Tradisi Malem Selikuran ini kemudian dilanjutkan oleh Pakubuwono X dan pada era Pakubuwono IX dan X dikenal sebagai era Jawanisasi Islam yang ditandai dengan penguatan serta pembakuan upacara tradisional pemerintahan maupun keagamaan, termasuk tradisi Malem Selikuran. Bahkan, cara dakwah dan kotbah yang semula bercorak Arab diubah menjadi bercorak Jawa. Khotbah-khotbah juga kemudian menggunakan bahasa Jawa. Tradisi Malem Selikuran pada masa Pakubuwono X dilakukan dengan cara melakukan pembacaan doa keselamatan kepada Allah SWT dengan uborampe yang disebut juga dengan tumpeng sebanyak 1000 buah untuk dibagi-bagikan kepada abdi dalem serta masyarakat setempat. Upacara ini dilakukan di Masjid Agung Surakarta. Setelah dibacakan doa di Masjid Agung Surakarta, tumpeng dibawa oleh para abdi dalem dengan arak-arakan (pawai) jalan kaki dengan menggunakan lampu (ting) menuju lapangan Sri Wedari.

Sejak masa Pakubuwono X, tradisi malem selikuran yang diselenggarakan Kraton Kasunanan dengan lampu (ting) dan 1000 tumpeng menuju Sri Wedari untuk memperingati Nuzulul Qur’an (Ariyanto : 2011,83). Lampu ting menjadi lambing dari obor yang dibawa oleh para sahabat ketika menjemput Rasulullah SAW usai menerima wahyu di Jabal Nur. Didalam tradisi malem selikuran, nasi tumpeng yang dibawa berjumlah 1000 yang melambangkan pahala setara dengan seribu bulan. Sejak tahun 2012, arak-arakan tumpengan menuju Masjid Agung Surakarta. Proses tradisi malem selikuran yang dilakukan oleh pemerintah Kota Surakarta berangkat dari Kantor Pemerintah Surakarta menuju taman Sri Wedari dengan prosesi yang bercorak tradisional. Dari dulu hingga sekarang, tradisi malem selikuran ini mendapatkan antusias yang luar biasa dari masyarakat di Vorstenlanden (Koentjaraningrat : 1998, 370). Akan tetapi, spirit malem selikuran sudah banyak yang dilupakan dan tidak dimengerti oleh masyarakat pada saat ini. Saat ini, tradisi tersebut hanya dipahami sebagai ritual seremonial dan bahkan hanya sebagai pasar malam dan sarana hiburan. Tradisi malem selikuran sebenarnya tidak sebesar tradisi grebeg yang lain seperti grebeg Maulud, grebeg Pasa (1 Syawal), grebeg Besar (Sajid, t. th.: 53). Hal ini terlihat dalam beberapa buku tentang keraton yang hanya sedikit menyebut tradisi malem selikuran ini. Hal tersebut menandakan bahwa tradisi selikuran bukanlah sesuatu yang bersifat pokok dalam struktur pemerintahan Kraton Kasunanan Surakarta.

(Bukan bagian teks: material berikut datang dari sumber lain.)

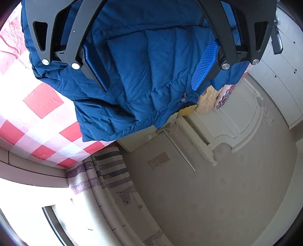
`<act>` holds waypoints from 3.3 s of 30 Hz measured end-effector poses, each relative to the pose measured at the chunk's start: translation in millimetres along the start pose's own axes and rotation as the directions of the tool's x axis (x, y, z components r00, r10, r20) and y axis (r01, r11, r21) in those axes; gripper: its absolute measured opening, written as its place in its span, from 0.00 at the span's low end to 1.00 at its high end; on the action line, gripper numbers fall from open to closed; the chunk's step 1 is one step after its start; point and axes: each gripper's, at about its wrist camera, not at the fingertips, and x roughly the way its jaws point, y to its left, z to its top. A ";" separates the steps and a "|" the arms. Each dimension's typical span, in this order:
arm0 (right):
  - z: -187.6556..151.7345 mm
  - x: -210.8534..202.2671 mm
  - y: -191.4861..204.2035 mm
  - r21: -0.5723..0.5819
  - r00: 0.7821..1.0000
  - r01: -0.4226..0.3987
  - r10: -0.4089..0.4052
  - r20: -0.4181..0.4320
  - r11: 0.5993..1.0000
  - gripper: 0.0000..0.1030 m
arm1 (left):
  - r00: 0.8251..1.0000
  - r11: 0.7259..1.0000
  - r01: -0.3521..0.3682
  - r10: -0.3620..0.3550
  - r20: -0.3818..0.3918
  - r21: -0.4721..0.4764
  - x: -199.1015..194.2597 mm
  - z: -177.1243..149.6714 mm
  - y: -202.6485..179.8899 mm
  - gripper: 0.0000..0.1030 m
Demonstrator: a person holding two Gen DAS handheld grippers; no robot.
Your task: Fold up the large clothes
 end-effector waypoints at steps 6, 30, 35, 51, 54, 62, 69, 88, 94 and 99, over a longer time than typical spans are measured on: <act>-12.6 2.4 51.4 -0.233 0.999 -0.005 -0.004 -0.039 0.973 0.83 | 0.994 0.993 -0.109 0.109 0.007 0.042 34.2 1.8 -14.7 0.72; -158.0 79.1 260.5 -0.931 0.966 -0.214 -0.081 -0.247 0.296 0.64 | 1.000 0.993 0.027 -0.029 -0.010 -0.115 40.0 -4.7 24.5 0.84; -69.1 43.0 221.4 -0.694 0.947 -0.320 0.192 -0.258 0.645 0.21 | 0.999 0.992 0.031 -0.032 -0.008 -0.122 38.5 -5.6 25.4 0.85; 5.5 43.8 -38.7 0.265 0.973 -0.027 0.086 -0.215 0.964 0.26 | 0.975 0.980 -0.023 0.066 0.212 -0.198 -4.1 -11.1 41.7 0.87; 14.0 46.6 -36.2 0.246 0.971 -0.033 0.090 -0.224 0.969 0.43 | 0.977 0.978 -0.026 0.068 0.202 -0.205 -2.9 -11.5 42.5 0.87; 12.6 52.1 -6.7 0.117 0.966 -0.069 0.096 -0.239 0.991 0.32 | 0.981 0.980 -0.029 0.066 0.185 -0.197 3.2 -9.8 41.2 0.89; 25.2 -15.7 19.5 0.024 0.983 -0.169 0.170 -0.066 0.985 0.23 | 0.981 0.979 -0.025 0.063 0.182 -0.202 3.0 -10.8 42.6 0.89; 30.0 -29.7 6.5 -0.008 0.987 0.141 -0.141 -0.083 0.990 0.26 | 0.983 0.972 -0.023 0.064 0.171 -0.236 4.3 -11.4 49.3 0.90; 22.7 22.4 83.6 -0.435 0.979 0.145 -0.194 -0.070 0.889 0.91 | 0.984 0.973 -0.026 0.066 0.167 -0.229 5.6 -10.7 48.1 0.91; -10.3 79.4 66.1 -0.565 0.919 0.166 -0.335 -0.209 0.808 0.82 | 0.984 0.972 -0.019 0.060 0.168 -0.236 6.0 -11.5 48.9 0.94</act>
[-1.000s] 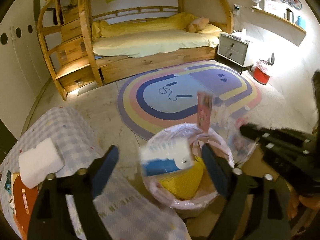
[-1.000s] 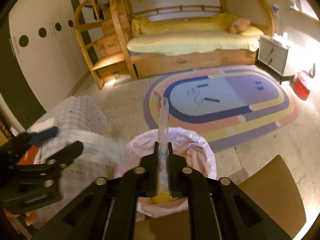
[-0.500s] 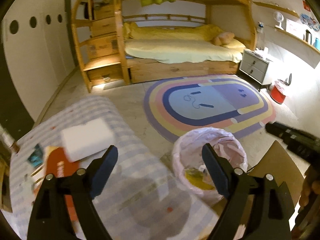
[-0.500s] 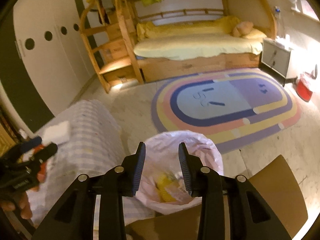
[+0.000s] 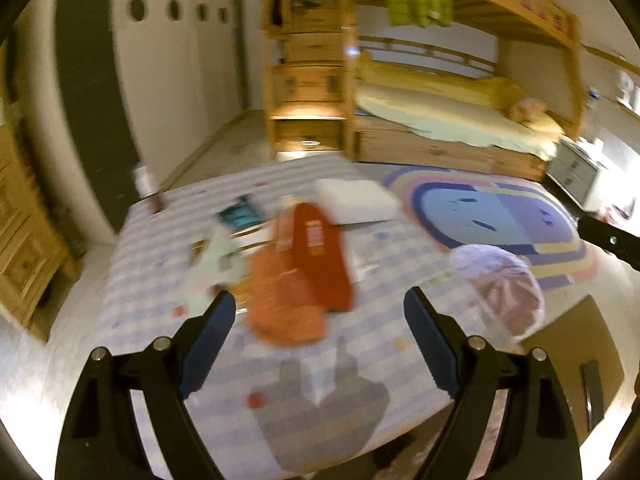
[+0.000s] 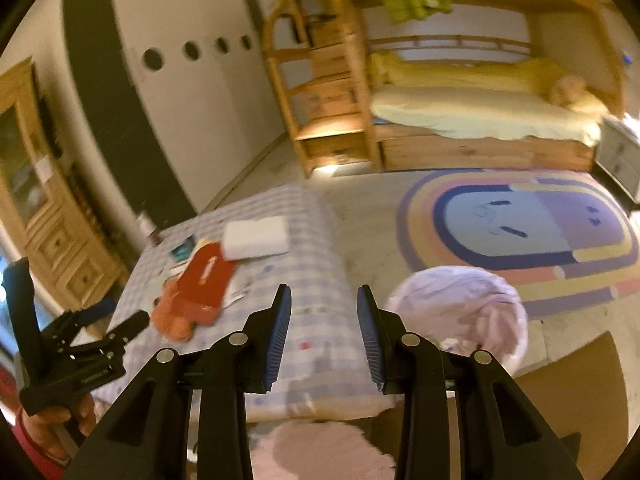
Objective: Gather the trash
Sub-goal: 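Grasp the red cardboard piece with the left gripper while the right grasps the white foam block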
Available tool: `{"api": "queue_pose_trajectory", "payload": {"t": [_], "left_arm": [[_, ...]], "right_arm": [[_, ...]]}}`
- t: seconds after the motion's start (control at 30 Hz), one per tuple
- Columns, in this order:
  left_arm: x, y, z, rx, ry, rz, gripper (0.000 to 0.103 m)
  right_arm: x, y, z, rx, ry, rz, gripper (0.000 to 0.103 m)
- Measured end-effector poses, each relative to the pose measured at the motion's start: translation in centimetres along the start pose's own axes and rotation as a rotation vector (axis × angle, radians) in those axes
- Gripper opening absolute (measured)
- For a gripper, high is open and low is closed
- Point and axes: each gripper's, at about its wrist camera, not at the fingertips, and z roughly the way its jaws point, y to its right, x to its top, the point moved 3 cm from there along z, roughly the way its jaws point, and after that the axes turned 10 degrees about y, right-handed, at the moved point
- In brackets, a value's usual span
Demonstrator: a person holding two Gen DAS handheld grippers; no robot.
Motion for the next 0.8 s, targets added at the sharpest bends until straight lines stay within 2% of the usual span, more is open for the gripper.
{"api": "queue_pose_trajectory", "payload": {"t": [0.17, 0.27, 0.4, 0.63, 0.8], "left_arm": [[-1.1, -5.0, -1.3, 0.123, -0.004, -0.073, 0.085], [-1.4, -7.3, -1.9, 0.179, -0.003, -0.108, 0.088], [-1.5, -9.3, -1.8, 0.23, 0.001, -0.135, 0.088], [-1.1, -9.9, 0.5, 0.231, -0.007, -0.122, 0.088], [-0.4, -10.2, 3.6, 0.234, -0.02, -0.118, 0.088]], "right_arm": [[-0.4, -4.3, 1.8, 0.095, -0.032, -0.077, 0.038], [-0.5, -5.9, 2.9, 0.117, -0.039, -0.121, 0.046], [-0.7, -7.4, 4.9, 0.131, -0.06, -0.15, 0.049], [-0.7, -8.3, 8.8, 0.111, -0.09, -0.178, 0.052], [-0.5, -8.7, 12.8, 0.103, -0.12, -0.198, 0.052]]}}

Bahkan, di dalam arsip-arsip dokumen Kraton Surakarta dan Yogyakarta 1769-1874 juga tidak disebut-sebut adanya tradisi malem selikuran (Margana, 2003). Hal ini memperkuat asumsi bahwa tradisi malem selikuran merupakan kreasi baru. Namun, dari sisi transformasi sosial dan media dakwah, tradisi malem selikuran memiliki fungsi yang sama dengan grebeg Sekaten. Hanya saja, landasan hiostoris grebeg Sekaten lebih kuat dari pada tradisi malem selikuran. Dengan kata lain, tradisi malem selikuran, walaupun memiliki makna sosial keagamaan yang dalam, namun lebih sebagai tradisi sekunder di Kraton Kasunan jika dibanding dengan grebeg-grebeg yang lain.

Comments are closed.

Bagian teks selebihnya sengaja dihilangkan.